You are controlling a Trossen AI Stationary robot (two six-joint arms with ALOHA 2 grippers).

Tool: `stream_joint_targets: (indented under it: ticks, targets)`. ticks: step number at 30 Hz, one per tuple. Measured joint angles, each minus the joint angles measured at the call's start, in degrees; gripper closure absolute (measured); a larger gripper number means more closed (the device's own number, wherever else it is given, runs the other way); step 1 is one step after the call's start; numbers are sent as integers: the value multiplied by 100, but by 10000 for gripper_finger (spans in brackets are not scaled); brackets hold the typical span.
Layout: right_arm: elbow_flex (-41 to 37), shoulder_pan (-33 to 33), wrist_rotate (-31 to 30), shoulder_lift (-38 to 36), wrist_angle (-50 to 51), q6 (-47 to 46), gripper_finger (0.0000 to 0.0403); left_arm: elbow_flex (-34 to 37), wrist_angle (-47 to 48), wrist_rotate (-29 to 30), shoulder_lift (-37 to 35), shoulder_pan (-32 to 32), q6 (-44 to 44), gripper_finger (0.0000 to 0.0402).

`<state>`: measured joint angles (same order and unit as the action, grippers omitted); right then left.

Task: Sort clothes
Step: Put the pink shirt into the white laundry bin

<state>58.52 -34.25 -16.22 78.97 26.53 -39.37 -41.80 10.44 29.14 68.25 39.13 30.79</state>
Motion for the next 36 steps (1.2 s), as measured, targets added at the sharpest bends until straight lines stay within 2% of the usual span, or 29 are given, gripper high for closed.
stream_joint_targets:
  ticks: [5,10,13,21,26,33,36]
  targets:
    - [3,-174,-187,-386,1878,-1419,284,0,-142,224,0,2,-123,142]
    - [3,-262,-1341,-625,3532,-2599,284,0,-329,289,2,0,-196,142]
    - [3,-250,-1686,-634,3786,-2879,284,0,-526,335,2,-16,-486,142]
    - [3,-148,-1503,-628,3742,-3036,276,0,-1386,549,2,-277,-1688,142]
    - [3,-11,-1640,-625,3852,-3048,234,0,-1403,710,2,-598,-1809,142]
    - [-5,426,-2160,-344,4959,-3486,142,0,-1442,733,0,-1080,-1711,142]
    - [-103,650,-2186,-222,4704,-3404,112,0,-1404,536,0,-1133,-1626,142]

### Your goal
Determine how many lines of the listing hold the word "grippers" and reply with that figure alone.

### Solution to this problem
2